Commits · knielsen_xa_sched_minimal_fix · nexedi / MariaDB

06 Apr, 2024 1 commit

MDEV-33668: More efficient XA dependency tracking in SQL driver thread · 6253f0dc

Kristian Nielsen authored Apr 05, 2024

Avoid linear scan of all recently queued XIDs in the SQL driver thread,
which might be expensive in XA-heavy workloads and large number of parallel
replication worker threads.

Instead keep a hash in the rpl_parallel_entry of where recently queued XIDs
were scheduled. This allows direct lookup of any potential scheduling
dependency.

Keep a list in each scheduling bucket of recently queued XIDs, and purge the
list (based on generations) when queueing next XA.

Also implement a more fine-grained dependency check based on sub_id
comparison. This can sometimes avoid a scheduling dependency that would
otherwise look necessary based solely on the generation check.
Signed-off-by: Kristian Nielsen <knielsen@knielsen-hq.org>

6253f0dc

05 Apr, 2024 4 commits

MDEV-33668: Simpler and better accounting of scheduling generations · 50472b2b

Kristian Nielsen authored Apr 04, 2024

We can use the first-in-first-out property of the scheduling to know
exactly when the next generation starts, no need to approximate it
conservatively with clener index comparison.
Signed-off-by: Kristian Nielsen <knielsen@knielsen-hq.org>

50472b2b

MDEV-33668: More precise dependency tracking of XA XID in parallel replication · 7418f47b

Kristian Nielsen authored Feb 27, 2024

Keep track of each recently active XID, recording which worker it was queued
on. If an XID might still be active, choose the same worker to queue event
groups that refer to the same XID to avoid conflicts.

Otherwise, schedule the XID freely in the next round-robin slot.

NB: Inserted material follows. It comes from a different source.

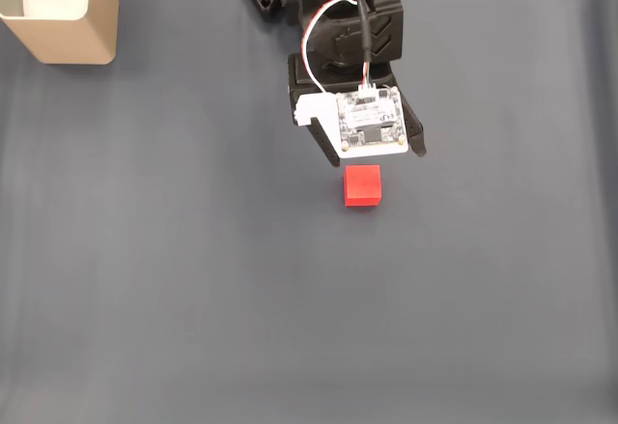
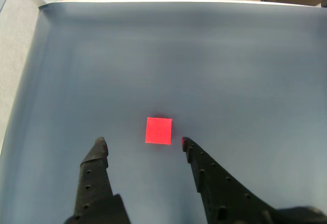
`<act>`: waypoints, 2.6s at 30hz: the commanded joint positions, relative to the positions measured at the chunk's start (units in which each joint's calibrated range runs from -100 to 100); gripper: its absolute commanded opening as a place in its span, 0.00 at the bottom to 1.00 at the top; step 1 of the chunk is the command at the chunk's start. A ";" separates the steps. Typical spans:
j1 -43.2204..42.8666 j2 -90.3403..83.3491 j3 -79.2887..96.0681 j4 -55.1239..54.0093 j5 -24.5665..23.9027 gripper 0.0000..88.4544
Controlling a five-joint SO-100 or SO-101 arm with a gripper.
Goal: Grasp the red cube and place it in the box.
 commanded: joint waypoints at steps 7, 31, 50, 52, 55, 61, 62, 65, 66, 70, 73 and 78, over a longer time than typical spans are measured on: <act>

This way, XA PREPARE can normally be scheduled without restrictions (unless
duplicate XID transactions come close together). This improves scheduling
and parallelism over the old method, where the worker thread to schedule XA
PREPARE on was fixed based on a hash value of the XID.

XA COMMIT will normally be scheduled on the same worker as XA PREPARE, but
can be a different one if the XA PREPARE is far back in the event history.

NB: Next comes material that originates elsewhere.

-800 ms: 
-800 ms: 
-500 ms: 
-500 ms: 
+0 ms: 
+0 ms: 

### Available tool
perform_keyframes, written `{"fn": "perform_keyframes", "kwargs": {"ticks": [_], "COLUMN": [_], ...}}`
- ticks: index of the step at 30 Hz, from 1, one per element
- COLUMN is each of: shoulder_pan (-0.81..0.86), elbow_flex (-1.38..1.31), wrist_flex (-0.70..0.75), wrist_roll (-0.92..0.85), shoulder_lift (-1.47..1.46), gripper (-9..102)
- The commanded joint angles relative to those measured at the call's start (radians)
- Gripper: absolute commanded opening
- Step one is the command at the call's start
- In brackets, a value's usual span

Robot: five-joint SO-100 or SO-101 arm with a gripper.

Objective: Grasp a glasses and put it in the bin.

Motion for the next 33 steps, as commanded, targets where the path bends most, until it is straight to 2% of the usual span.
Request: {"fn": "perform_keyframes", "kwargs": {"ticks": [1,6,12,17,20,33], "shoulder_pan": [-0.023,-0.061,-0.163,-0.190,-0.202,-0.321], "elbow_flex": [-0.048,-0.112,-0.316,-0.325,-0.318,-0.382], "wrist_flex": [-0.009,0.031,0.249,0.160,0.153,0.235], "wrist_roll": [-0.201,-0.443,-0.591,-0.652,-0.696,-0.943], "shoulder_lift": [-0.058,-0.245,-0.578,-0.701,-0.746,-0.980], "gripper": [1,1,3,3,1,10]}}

Testcase and code for trimming dynamic array due to Andrei.
Reviewed-by: Andrei Elkin <andrei.elkin@mariadb.com>
Signed-off-by: Kristian Nielsen <knielsen@knielsen-hq.org>

7418f47b

MDEV-33668: Refactor parallel replication round-robin scheduling to use explicit FIFO · 4c95985d

Kristian Nielsen authored Feb 27, 2024

This is a preparatory patch to facilitate the next commit to improve
the scheduling of XA transactions in parallel replication.

When choosing the scheduling bucket for the next event group in
rpl_parallel_entry::choose_thread(), use an explicit FIFO for the
round-robin selection instead of a simple cyclic counter i := (i+1) % N.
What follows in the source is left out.